-- THE TASK --
Please copy the last part of the entries exactly: the line that has "Locate wooden door" and every line up to and including the end, nothing more.

[Saved data entries]
════════

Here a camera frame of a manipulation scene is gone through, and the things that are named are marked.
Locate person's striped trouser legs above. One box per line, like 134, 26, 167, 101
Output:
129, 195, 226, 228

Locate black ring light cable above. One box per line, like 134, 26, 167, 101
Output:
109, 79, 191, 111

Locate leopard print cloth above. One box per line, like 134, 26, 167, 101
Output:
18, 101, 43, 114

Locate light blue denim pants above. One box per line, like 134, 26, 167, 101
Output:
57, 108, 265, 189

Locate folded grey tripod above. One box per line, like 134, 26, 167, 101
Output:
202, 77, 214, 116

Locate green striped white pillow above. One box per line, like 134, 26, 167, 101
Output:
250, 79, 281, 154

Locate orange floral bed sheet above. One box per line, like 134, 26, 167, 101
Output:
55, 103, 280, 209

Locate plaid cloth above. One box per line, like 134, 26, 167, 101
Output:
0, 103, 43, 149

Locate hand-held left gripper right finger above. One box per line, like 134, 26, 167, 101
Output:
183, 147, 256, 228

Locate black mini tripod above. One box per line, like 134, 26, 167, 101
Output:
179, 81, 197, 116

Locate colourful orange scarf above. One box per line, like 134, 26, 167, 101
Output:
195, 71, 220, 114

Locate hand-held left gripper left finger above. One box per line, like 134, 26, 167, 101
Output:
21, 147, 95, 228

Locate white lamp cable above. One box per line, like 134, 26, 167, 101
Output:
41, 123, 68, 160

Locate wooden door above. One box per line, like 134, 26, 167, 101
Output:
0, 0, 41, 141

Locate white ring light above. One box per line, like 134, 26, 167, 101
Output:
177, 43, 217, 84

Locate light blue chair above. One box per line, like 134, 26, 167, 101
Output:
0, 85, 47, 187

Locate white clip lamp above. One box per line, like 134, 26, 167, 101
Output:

════════

-- WRITTEN ANSWER --
Locate wooden door above. One box per line, like 134, 26, 167, 101
Output:
0, 0, 41, 141

Locate white ring light above. One box per line, like 134, 26, 167, 101
Output:
177, 43, 217, 84

Locate light blue chair above. One box per line, like 134, 26, 167, 101
Output:
0, 85, 47, 187

Locate white clip lamp above. One box per line, like 134, 26, 167, 101
Output:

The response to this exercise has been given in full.